The making of the album involved a period of in-person and long-distance collaboration between the principals, the Lips’ Wayne Coyne and Steven Drozd and Deap Vally’s Lindsey Troy and Julie Edwards.
Troy explains that they met after the Lips saw Deap Vally open for Wolfmother in Raleigh, N.C., in 2016. “We became friends and asked them to collaborate with us,” says Troy, who had mentioned in 2018 that the duo had a bunch of collaborations in the works. “We flew to Oklahoma City for a week and wrote four songs. … Then Wayne and Steven kept sending us stuff to work on, and we recorded stuff in L.A. and sent back to them. It turned into a whole record.”

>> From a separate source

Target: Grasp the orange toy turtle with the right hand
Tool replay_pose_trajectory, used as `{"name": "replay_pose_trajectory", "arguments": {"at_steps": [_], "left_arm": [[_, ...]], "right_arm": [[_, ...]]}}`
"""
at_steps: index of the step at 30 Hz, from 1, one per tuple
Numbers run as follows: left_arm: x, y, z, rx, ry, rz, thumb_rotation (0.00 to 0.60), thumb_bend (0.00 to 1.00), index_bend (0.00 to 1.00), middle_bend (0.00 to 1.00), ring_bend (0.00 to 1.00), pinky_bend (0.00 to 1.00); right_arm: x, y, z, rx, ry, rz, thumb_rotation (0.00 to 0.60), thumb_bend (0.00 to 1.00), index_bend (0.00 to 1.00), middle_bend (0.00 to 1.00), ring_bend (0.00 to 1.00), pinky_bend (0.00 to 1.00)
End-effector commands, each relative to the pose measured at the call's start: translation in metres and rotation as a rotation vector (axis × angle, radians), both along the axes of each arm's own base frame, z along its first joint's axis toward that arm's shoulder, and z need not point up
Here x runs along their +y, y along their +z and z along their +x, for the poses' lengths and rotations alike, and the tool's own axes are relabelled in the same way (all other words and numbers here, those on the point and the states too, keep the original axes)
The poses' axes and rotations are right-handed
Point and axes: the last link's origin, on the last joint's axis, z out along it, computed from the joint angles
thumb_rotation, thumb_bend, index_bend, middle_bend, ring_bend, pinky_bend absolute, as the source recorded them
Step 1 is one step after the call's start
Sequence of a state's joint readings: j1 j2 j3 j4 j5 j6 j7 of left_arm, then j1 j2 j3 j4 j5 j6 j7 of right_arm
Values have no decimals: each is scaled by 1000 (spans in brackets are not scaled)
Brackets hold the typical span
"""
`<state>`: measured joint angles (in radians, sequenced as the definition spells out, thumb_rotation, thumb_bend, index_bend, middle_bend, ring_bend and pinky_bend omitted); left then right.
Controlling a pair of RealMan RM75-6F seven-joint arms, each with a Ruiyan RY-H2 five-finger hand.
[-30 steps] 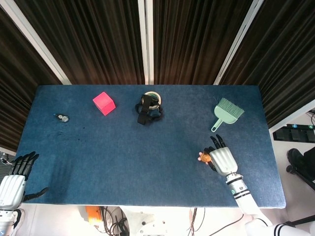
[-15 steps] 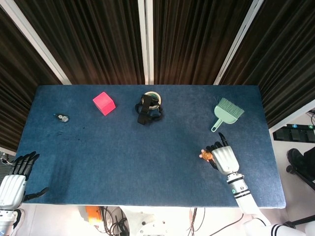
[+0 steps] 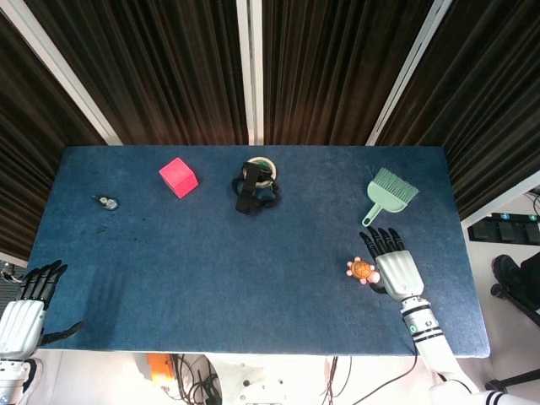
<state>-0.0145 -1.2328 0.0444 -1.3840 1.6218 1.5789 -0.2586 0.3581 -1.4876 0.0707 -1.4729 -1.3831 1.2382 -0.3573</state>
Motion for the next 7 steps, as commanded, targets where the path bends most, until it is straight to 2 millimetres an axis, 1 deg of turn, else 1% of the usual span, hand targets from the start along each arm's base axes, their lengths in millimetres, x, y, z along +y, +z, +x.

“Hope Hell High” is the first single, and it’s a strange and wonderful marriage of the two bands’ aesthetics — the Lips sprinkling their their synth-specked fairy dust over a seemingly sweet acoustic guitar-driven anthem. Even in her distant pop singer past, Troy has never sounded better (“Give me hope / give me hell / and get me high along the way” is particularly sublime), but the song gets its edgy Deap Vally stamp at the finish, ending with the FCC-unfriendly proclamation “It’s a motherfucker / it’s a motherfucker / Blam blam blam blam blam blam blam blam blam.” We couldn’t possibly be smiling more.
Blam indeed. “Deap Lips” is out March 13.
||| Stream: “Hope Hell High”
[…] To review: Wayne Coyne and Steven Drozd of the legendary Oklahoma psych-rock band and Lindsey Troy and Julie Edwards of the garage-rock duo first met in 2016. There was a lot of long-distance file-sharing, plus the one-week trip that the L.A. duo took to Oklahoma City to write and record. […]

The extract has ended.